#### Work required:
Wherever the word "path" appears in a line of the records, copy that line.

Items listed in a dataset

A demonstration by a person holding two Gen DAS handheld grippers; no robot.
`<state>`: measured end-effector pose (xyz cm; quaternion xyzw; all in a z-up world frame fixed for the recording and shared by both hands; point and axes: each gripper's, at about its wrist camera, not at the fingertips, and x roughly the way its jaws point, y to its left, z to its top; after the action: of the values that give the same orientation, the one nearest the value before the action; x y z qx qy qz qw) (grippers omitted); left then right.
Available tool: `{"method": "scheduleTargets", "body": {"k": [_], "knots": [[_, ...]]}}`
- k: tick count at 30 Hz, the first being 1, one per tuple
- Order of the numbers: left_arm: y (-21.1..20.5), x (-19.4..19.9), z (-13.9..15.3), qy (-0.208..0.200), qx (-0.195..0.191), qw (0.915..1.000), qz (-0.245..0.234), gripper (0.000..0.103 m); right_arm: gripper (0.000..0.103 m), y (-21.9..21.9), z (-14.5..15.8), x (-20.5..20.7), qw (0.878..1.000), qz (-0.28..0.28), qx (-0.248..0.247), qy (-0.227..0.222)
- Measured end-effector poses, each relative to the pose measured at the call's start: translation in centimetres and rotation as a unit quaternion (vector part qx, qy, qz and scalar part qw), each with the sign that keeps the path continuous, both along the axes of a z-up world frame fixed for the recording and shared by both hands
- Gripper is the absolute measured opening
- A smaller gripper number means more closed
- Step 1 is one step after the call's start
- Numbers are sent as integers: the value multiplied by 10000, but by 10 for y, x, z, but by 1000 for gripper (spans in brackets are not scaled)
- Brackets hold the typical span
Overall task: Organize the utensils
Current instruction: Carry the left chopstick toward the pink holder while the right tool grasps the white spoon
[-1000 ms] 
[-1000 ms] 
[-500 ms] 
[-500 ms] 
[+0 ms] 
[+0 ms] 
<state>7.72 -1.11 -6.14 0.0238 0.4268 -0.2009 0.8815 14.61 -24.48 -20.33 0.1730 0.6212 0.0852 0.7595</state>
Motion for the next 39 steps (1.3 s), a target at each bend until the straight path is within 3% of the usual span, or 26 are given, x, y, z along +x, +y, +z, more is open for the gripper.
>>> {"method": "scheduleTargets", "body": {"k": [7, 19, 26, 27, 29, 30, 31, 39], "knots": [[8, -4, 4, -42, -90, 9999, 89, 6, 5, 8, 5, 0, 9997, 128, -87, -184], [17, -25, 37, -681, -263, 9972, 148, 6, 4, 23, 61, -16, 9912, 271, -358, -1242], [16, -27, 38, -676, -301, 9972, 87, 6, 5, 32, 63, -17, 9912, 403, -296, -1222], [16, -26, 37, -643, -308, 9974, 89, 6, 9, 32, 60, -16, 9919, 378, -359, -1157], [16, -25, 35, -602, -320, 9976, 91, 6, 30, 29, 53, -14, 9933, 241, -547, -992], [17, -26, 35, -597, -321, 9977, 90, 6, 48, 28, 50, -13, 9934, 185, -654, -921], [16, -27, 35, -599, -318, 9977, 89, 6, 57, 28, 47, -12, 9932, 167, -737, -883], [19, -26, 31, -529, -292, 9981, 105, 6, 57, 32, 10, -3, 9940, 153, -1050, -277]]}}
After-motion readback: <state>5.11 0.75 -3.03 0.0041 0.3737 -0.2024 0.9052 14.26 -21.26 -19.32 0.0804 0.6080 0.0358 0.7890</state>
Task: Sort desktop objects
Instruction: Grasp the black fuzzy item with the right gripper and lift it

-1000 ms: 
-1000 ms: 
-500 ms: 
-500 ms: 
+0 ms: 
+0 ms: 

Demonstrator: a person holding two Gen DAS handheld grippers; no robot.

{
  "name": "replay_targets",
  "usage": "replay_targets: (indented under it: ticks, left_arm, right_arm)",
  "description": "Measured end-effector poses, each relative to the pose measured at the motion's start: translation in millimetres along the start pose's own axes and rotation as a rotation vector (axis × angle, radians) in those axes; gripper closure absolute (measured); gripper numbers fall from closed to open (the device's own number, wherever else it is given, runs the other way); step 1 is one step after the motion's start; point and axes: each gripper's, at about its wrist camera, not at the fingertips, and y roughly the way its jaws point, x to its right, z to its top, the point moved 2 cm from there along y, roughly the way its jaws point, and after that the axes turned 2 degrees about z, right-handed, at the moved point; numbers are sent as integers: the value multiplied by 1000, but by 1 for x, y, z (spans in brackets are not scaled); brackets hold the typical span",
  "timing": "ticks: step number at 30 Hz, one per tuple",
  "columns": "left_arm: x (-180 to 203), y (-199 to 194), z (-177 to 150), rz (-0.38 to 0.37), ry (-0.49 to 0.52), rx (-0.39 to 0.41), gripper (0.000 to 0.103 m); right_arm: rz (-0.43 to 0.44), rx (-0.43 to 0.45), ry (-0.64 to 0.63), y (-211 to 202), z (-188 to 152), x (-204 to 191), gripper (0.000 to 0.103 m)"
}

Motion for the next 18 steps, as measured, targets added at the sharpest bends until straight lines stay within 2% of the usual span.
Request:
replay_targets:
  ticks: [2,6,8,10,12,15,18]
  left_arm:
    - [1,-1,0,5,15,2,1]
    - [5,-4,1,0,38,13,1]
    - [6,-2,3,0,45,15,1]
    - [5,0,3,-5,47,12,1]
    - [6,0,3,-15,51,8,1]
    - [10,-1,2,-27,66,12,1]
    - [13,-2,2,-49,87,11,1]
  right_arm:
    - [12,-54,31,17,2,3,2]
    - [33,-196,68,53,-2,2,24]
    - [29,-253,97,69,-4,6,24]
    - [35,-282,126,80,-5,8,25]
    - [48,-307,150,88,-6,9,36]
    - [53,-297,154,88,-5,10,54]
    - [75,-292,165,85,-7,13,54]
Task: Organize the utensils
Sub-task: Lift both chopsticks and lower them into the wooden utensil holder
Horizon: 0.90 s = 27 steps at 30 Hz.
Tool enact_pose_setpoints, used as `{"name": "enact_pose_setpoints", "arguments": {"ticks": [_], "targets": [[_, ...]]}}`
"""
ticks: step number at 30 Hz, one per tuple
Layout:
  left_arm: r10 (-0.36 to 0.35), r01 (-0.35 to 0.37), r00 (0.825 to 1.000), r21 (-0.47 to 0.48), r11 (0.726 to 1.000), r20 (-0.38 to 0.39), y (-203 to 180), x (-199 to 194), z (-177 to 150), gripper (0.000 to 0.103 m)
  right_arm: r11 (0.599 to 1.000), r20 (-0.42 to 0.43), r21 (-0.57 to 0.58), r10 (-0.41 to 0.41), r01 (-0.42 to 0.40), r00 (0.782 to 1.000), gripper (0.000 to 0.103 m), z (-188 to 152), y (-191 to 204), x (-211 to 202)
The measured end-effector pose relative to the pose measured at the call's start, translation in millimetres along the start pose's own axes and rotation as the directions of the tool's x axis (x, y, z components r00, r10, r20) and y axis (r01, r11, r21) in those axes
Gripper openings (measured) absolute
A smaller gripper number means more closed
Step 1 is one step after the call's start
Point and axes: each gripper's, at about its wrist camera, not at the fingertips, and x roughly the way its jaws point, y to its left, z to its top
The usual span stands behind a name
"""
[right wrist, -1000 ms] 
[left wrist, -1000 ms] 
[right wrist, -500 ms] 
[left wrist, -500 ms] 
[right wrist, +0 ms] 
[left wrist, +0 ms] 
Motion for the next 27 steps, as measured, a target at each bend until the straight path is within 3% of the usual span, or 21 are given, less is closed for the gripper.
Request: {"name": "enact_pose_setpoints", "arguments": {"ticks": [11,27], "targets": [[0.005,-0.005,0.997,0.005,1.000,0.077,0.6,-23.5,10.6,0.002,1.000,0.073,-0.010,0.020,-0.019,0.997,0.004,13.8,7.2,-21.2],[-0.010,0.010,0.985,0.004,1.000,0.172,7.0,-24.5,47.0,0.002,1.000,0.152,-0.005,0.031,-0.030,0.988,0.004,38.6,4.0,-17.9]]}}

#### Exercise result:
- Measured end-effector poses, each relative to the pose measured at the call's start: translation in centimetres and rotation as a unit quaternion (vector part qx, qy, qz and scalar part qw), each with the sign that keeps the path continuous, both along the axes of a z-up world frame fixed for the recording and shared by both hands
Motion for the next 39 steps (1.3 s), a target at each bend until the straight path is within 3% of the usual span, or 26 are given, x, y, z along +x, +y, +z, more is open for the gripper.
Motion for the next 27 steps, as measured, a target at each bend until the straight path is within 3% of the usual span, or 21 are given, less is closed for the gripper.

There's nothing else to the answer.